I have an input box and a soft numeric 10 key (buttons).

Instead of having the user enter "." on the keyboard or press the "." on the soft pad, the input should assume a number 2 places or less is a decimal

User Enters:
1 = 0.01
2 = 0.12
3 = 1.23
.00 = 123.00

It needs to be able to handle mixing keyboard and soft key input. The user can press the "." key on the physical numpad.
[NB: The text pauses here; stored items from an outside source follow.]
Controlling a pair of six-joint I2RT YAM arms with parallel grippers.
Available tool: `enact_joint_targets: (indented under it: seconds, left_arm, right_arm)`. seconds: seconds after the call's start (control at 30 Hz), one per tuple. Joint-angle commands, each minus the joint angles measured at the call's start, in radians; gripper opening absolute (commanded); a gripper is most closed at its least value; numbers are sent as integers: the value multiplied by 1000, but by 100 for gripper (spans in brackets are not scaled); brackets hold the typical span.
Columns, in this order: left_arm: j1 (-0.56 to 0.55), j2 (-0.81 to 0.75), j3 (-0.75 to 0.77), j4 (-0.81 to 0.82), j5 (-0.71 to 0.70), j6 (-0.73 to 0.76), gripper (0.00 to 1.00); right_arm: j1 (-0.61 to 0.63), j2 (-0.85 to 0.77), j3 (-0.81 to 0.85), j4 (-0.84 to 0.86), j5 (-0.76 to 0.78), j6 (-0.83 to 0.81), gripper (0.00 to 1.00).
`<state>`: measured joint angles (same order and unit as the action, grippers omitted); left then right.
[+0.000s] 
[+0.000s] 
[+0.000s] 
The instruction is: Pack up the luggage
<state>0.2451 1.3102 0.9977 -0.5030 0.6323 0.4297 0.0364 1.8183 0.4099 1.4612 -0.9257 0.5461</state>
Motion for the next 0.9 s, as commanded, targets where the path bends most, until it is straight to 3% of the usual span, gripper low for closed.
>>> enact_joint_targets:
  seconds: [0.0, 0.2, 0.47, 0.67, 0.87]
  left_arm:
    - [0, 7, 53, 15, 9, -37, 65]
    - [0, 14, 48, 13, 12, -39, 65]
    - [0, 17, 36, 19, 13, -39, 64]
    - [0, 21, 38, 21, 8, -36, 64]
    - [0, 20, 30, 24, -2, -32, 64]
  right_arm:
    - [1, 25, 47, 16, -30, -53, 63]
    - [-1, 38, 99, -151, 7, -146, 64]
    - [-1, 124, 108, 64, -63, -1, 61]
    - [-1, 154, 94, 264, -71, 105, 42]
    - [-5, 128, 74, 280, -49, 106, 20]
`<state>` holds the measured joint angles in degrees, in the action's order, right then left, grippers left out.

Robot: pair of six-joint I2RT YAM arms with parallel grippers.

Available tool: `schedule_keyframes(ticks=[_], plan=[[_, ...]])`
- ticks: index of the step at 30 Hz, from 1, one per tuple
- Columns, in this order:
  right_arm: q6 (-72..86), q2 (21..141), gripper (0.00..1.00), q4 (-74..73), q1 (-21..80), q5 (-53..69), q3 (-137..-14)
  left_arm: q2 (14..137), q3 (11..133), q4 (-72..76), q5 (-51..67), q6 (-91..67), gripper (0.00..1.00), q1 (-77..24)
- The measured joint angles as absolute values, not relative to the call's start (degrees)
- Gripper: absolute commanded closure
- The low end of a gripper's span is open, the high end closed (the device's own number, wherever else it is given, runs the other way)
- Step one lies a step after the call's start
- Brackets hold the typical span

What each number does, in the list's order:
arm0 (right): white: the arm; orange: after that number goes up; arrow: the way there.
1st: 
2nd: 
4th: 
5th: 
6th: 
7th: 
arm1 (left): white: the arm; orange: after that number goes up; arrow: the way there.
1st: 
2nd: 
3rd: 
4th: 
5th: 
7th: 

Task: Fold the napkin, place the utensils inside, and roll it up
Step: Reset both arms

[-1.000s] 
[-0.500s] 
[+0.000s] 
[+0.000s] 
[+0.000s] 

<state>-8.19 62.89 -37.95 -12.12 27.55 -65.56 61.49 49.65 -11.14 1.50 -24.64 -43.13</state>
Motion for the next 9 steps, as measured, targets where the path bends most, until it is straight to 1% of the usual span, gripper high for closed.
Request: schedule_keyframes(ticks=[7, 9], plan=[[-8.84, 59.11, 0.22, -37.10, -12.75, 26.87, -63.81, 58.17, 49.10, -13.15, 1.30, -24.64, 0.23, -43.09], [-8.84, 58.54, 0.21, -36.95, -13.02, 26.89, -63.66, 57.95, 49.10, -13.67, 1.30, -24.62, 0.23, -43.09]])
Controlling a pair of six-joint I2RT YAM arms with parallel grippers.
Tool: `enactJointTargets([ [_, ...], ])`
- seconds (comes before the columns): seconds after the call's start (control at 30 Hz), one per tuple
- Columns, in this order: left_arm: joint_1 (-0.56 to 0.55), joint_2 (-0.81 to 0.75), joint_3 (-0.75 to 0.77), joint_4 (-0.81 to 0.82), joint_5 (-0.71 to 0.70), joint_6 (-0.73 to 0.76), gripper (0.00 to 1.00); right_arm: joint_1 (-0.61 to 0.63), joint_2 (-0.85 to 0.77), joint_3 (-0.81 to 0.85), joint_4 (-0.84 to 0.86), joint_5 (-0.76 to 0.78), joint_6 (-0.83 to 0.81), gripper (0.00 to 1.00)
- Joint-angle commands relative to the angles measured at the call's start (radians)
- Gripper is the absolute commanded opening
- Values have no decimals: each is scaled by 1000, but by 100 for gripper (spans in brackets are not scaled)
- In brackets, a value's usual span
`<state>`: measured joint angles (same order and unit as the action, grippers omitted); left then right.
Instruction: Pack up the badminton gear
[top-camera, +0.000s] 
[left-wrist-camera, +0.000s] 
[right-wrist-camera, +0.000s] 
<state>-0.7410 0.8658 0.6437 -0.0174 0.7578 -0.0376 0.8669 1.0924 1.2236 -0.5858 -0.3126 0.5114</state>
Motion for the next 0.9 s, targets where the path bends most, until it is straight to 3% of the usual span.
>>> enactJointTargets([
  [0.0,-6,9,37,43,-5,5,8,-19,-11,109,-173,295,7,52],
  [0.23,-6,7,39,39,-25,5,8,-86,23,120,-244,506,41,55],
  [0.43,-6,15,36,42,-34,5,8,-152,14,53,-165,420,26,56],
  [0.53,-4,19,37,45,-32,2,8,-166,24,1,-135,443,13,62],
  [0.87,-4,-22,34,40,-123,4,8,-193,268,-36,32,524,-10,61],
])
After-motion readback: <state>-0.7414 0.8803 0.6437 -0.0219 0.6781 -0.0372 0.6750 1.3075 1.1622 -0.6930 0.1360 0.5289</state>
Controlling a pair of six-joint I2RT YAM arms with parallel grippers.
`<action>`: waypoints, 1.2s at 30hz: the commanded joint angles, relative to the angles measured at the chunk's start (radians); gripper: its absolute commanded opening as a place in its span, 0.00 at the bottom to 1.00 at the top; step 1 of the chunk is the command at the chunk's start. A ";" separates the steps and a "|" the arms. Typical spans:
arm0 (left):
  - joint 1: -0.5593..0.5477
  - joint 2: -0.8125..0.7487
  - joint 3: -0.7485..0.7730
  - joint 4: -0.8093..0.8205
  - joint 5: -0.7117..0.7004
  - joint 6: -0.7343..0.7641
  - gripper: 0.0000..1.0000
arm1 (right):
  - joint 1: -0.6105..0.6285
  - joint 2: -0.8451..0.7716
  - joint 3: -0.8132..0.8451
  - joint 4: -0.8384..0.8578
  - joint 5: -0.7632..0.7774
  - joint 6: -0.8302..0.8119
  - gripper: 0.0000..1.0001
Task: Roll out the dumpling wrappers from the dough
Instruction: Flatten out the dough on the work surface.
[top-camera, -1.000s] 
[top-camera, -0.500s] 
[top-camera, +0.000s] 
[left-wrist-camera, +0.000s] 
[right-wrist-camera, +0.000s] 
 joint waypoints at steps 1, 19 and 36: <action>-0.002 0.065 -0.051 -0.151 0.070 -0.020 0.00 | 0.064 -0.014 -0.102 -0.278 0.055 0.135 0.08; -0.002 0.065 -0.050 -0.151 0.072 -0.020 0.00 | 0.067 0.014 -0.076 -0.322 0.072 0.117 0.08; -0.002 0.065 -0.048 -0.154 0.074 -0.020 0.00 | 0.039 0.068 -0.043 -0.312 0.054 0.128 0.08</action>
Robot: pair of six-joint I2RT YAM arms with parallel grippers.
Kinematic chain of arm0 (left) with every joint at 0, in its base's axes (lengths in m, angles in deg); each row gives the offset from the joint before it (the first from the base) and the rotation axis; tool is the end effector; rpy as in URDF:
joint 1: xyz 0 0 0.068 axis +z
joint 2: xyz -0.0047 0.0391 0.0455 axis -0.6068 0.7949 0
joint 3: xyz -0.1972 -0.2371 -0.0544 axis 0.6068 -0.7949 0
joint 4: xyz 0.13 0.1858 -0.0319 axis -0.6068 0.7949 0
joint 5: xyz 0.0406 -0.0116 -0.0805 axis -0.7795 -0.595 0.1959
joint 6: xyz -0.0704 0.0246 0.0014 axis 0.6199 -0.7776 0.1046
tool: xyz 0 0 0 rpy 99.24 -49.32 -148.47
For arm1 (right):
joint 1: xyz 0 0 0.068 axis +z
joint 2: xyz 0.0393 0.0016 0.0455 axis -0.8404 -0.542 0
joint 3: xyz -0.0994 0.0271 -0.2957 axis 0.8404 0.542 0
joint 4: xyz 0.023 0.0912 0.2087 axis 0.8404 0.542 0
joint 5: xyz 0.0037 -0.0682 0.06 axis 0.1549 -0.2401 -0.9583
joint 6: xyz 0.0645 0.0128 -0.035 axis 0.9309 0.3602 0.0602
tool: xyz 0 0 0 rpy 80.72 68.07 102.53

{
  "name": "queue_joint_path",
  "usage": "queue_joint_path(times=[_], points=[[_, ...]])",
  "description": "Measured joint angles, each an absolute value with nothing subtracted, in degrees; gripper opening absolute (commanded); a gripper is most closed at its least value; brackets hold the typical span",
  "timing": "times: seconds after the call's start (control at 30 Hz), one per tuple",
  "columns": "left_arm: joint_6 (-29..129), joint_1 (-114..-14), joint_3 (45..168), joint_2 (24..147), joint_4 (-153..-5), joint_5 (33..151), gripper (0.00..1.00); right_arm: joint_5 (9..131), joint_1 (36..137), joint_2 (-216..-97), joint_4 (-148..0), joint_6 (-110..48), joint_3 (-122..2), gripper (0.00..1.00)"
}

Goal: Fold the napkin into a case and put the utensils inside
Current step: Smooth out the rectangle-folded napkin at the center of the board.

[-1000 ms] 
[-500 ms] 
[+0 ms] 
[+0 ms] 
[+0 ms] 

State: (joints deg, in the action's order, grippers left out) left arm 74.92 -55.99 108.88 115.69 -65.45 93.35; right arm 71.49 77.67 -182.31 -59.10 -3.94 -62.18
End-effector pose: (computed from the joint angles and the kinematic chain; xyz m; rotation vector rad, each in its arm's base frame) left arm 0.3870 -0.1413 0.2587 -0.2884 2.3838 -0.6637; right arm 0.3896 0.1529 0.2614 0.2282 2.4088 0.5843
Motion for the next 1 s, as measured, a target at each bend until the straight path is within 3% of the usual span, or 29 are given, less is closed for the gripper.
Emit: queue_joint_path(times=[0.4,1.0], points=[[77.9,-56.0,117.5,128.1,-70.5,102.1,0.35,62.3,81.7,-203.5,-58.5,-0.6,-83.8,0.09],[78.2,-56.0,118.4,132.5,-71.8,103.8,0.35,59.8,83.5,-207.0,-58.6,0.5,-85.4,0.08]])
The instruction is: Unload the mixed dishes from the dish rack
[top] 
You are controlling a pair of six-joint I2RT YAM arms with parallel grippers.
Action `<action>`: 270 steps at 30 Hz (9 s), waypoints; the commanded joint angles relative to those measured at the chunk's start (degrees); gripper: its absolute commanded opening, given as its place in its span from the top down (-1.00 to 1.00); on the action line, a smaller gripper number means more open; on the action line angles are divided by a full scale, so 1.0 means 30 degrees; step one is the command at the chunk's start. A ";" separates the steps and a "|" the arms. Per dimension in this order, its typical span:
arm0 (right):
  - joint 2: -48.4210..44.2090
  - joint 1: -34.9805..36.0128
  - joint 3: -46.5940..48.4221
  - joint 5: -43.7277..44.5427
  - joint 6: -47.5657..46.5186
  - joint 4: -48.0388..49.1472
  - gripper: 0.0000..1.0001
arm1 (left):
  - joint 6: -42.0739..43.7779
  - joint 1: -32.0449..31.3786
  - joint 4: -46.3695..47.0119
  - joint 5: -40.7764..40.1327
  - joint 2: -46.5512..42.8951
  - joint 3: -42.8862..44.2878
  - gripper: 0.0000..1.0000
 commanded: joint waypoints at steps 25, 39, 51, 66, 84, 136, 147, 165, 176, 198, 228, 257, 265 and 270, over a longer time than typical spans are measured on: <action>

The soft numpad only has 0 and .00, no "." key.

The backspace key would delete 1 digit from the right. 100.50 then clicking backspace should produce 10.50, not 100.5

The advantage to the "fixed decimal" is not needing to enter a ".", which would be far more common than entering whole numbers outside of the quick cash buttons I have on the right.

Currency formatting the value in the inputbox is a requirement, but outside of the scope of this particular question. (thinking of using ng-currency or numbrojs (since ng-currency stores the model as a float)).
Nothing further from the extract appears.